(texte à mettre en parallèle avec la première vidéo)

En 2005, en mai pour être précis, un samedi alors qu’il faisait beau et chaud, je me lançai dans une entreprise, une expérience à proprement parlé un peu particulière. Je me suis mis sur un socle, droit comme un piquet et muet comme une carpe, équipé d’un casque avec, à quatre mètres devant moi, sur une table montée sur tréteaux, cent vingt oeufs.

Ce dispositif était installé sur une place longeant la principale artère piétonne et commerçante d'une ville de taille moyenne. Bien sûr aucune indication n’était donnée, aucun panneau. Quant à moi, je devais rester coi tout au long de l’expérience. L’ensemble fut filmé depuis un balcon environnant à distance suffisante pour que la caméra ne puisse être vue.

Je voulais savoir si des individus oseraient me jeter les oeufs. Serait-il si simple de réveiller des pulsions de violence latente à l’intérieur d’une foule passante ?
Etant parti du principe que non, j’avais des complices. Ceux-ci devaient intervenir 30 minutes après le début de la performance et “amorcer le mouvement”, partant du principe qu'une fois le premier oeuf lancé les autres suivraient. Grossière erreur qui fut la mienne de prévoir, de vouloir maîtriser un espace qui par nature est incontrôlable.

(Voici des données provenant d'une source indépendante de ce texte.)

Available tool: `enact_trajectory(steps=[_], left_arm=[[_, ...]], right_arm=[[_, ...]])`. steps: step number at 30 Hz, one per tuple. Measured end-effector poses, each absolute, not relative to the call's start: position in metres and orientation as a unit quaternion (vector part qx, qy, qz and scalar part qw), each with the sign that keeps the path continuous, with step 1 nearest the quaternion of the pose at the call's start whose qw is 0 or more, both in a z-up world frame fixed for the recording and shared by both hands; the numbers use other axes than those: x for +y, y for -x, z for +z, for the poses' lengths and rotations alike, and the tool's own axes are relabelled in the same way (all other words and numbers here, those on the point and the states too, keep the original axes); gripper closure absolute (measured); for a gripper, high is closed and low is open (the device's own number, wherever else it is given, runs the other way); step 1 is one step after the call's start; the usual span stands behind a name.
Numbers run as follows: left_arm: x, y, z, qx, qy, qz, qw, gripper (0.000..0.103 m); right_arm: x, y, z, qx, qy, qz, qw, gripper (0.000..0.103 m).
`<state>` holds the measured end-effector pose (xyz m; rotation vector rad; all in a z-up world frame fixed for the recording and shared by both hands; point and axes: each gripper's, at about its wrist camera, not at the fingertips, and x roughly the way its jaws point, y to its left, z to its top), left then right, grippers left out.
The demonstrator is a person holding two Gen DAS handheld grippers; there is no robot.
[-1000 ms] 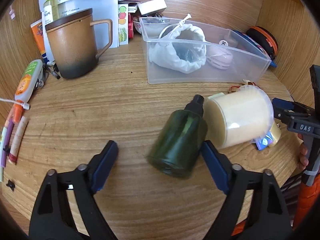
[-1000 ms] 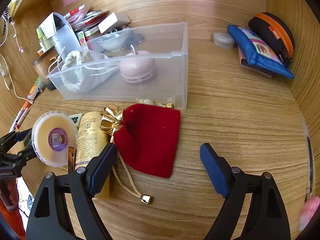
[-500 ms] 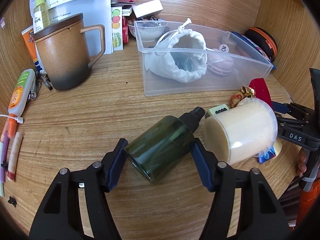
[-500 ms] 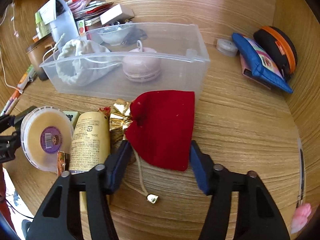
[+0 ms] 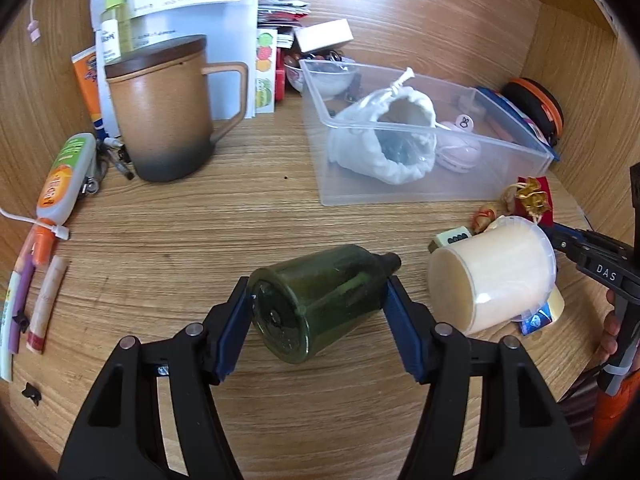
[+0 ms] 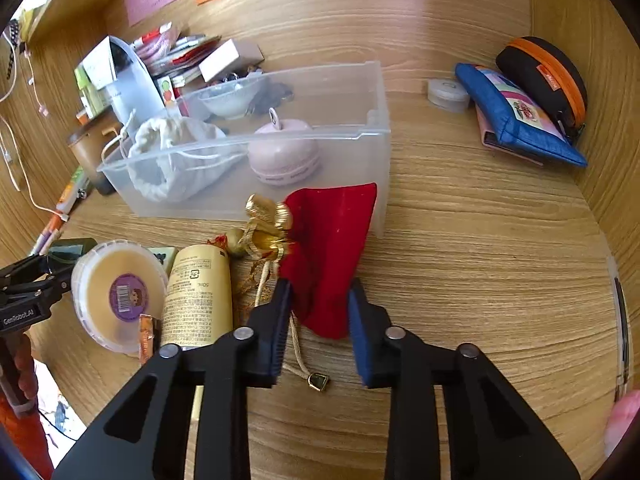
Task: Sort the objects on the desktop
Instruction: 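Grasp the green bottle with the left gripper while the right gripper grasps the red velvet pouch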
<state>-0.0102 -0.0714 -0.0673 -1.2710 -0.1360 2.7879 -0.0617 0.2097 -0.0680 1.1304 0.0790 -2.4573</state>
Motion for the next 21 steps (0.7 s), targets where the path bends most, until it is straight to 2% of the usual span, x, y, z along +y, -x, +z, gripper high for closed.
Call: enact_trajectory(steps=[3, 21], left_arm=[[-0.074, 0.008, -0.065, -0.048, 0.411, 0.910, 0.035, 0.039], [-0.073, 0.001, -0.036, -0.051, 0.374, 0.926, 0.028, 0.039]], right_arm=[[0.211, 0.059, -0.067, 0.028, -0.405, -0.887, 0.221, 0.092], [0.243, 0.042, -0.034, -0.016, -0.362, -0.905, 0.224, 0.094]])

Comme le dit très bien Guillaume Désanges : “L’espace public, de par son énergie de vie, est le lieu le meilleur, et aussi le pire : celui de l’incomfort, de l’imprévisible, du chaos. On n’y est jamais chez soi. Toute intervention y reste hors de contrôle. Dans l’espace public, il faut accepter la possibilité exceptionnelle d’une confrontation inédite, brutale, spontanée avec l’art, mais aussi, et dans le même temps, le rejet, l’indifférence, le mépris.”(mouvement n°44 , juillet/septembre 2007).

------- mise à jour en 2012 -------

Je reconnais avoir complètement été dépassé par les évènements de cette après-midi-là. J’y suis allé très naïvement. Le fait d’avoir prévu des complices le prouve bien mais c’est une expérience que je ne regrette pas du tout. Bien au contraire. Avec une installation aussi suggestive il est normal que cela “dégénère”.

Je ne dis pas qu’il est normal de jeter des œufs sur un inconnu et ce même s’il le suggère, je dis juste qu’il est compréhensible que cette éventualité arrive en réponse à ma proposition.

Il était alors évident pour moi que l’aventure ne faisait que commencer. Ce dispositif devait être renouvellé, décliné, détourné. Ce n’est que dans la répétition que ce dispositif prendrait sens. Changer le lieu, le système de captation, la disposition des éléments, etc. Chaque élément doit être défini clairement.

Les sciences sociales et la psychosociologie étaient la solution. Allier l’artistique au scientifique, créer une sphère d’échange, un terrain de recherches entre art, sociologie et psychologie sociale. C’est ainsi que je découvris le groupe “UNTEL”, le collectif belge CAP ou encore le “collectif d’art sociologique”. Bien sûr cette liste est loin d’être exaustive mais regroupe trois éléments forts de la recherche d’une “esthétique relationnelle” (pour reprendre un terme de Nicolas Bourriaud) développée dans les années 70.

Il me semble important de revenir à la source et d’en comprendre les enjeux avant d’aller plus loin.

L’art sociologique est un mouvement artistique, voire une méthode de recherche artistique, développé à partir de 1971 à Paris, par Hervé Fischer, Fred Forest et Jean-Paul Thénot, qui ont fondé en 1974 le « collectif d’art sociologique » et publié une série de manifestes (publiée dans le journal Le Monde).

Voici comment Fred Forest définissait l’art sociologique en 1974 :
«L’apport spécifique de l’Art sociologique ne tient pas seulement dans la remise en cause qu’il fait de l’art lui-même mais surtout dans l’analyse critique de la société par une «pratique sociologique interventionniste». Cette pratique sociologique explicitement déclarée tend à considérer l’Art sociologique comme instrument d’action face à la réalité sociale et individuelle. En conséquence «l’art sociologique» n’est pas de l’art. Il n’est pas sociologie de l’art. Il est une éthique et une praxis de la vie qui fonde ses moyens sur l’élaboration empirique d’une pratique sociologique sous prétexte de l’art, ou, si l’on préfère sous son couvert».